What you should do:
Write an exact copy of the entries below that leaves out all pictures.

━━━━━ Provided records

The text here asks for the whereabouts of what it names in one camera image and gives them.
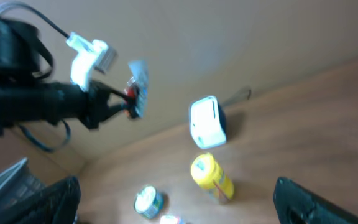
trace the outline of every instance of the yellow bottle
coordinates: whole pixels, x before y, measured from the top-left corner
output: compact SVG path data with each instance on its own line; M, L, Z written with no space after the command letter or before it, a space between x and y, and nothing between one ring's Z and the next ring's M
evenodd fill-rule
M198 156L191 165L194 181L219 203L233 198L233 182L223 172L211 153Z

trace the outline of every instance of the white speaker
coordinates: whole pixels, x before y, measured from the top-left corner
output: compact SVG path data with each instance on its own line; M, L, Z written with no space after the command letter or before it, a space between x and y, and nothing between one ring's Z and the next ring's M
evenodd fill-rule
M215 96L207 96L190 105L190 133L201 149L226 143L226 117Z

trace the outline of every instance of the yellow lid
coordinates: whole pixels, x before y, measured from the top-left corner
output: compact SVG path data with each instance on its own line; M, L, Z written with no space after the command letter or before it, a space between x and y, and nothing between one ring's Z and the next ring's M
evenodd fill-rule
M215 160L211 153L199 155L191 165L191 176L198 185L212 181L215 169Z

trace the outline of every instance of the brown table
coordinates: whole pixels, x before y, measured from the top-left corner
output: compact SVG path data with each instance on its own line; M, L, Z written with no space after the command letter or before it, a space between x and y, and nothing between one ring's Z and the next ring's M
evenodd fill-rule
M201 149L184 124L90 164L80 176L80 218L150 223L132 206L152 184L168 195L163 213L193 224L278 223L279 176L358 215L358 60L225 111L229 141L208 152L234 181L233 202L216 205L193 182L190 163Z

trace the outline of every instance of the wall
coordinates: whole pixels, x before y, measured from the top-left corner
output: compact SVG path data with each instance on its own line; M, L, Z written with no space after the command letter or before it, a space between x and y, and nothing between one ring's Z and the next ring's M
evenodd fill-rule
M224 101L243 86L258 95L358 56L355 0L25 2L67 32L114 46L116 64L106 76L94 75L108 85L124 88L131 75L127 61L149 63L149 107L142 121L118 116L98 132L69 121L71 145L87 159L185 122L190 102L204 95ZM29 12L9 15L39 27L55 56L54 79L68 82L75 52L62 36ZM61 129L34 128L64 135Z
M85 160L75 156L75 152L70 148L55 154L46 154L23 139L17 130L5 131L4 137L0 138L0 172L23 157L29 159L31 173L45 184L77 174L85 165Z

━━━━━━━━━━

Answer area:
The text here asks for the whereabouts of what it names in one camera image and gives them.
trace the outline of every instance of the yellow bottle
coordinates: whole pixels, x before y, measured from the top-left corner
output: compact SVG path data with each instance on its own line; M, L, Z written with no space after the command letter or before it, a space between x and y, and nothing between one ring's Z and the next ring's M
evenodd fill-rule
M198 156L191 165L194 181L219 203L233 198L233 182L223 172L211 153Z

trace the outline of every instance of the white speaker
coordinates: whole pixels, x before y, measured from the top-left corner
output: compact SVG path data with each instance on its own line; M, L, Z written with no space after the command letter or before it, a space between x and y, and nothing between one ring's Z and the next ring's M
evenodd fill-rule
M215 96L207 96L190 105L190 133L201 149L226 143L226 117Z

trace the outline of every instance of the yellow lid
coordinates: whole pixels, x before y, measured from the top-left corner
output: compact SVG path data with each instance on its own line; M, L, Z written with no space after the command letter or before it, a space between x and y, and nothing between one ring's Z and the next ring's M
evenodd fill-rule
M215 160L211 153L199 155L191 165L191 176L198 185L212 181L215 169Z

trace the outline of every instance of the brown table
coordinates: whole pixels, x before y, measured from the top-left corner
output: compact SVG path data with each instance on its own line; M, L, Z written with no space after the command letter or before it, a space between x and y, and nothing between one ring's Z and the next ring's M
evenodd fill-rule
M201 149L184 124L90 164L80 176L80 218L150 223L132 206L152 184L168 195L163 213L193 224L278 223L279 176L358 215L358 60L225 111L229 141L208 152L234 181L233 202L216 205L193 182L190 163Z

trace the outline of every instance of the wall
coordinates: whole pixels, x before y, measured from the top-left corner
output: compact SVG path data with each instance on its own line; M, L, Z written with no space after the command letter or before it, a space between x and y, and nothing between one ring's Z and the next ring's M
evenodd fill-rule
M224 101L243 86L258 95L358 56L355 0L25 2L67 32L114 46L116 64L106 76L94 75L108 85L124 88L131 75L127 61L149 63L149 107L142 121L118 116L98 132L69 121L71 145L87 159L185 122L190 102L204 95ZM29 12L9 15L39 27L55 56L54 79L68 82L75 52L62 36ZM61 129L34 128L64 135Z
M85 160L75 156L75 152L70 148L55 154L46 154L23 139L17 130L5 131L4 137L0 138L0 172L23 157L29 159L31 173L45 184L77 174L85 165Z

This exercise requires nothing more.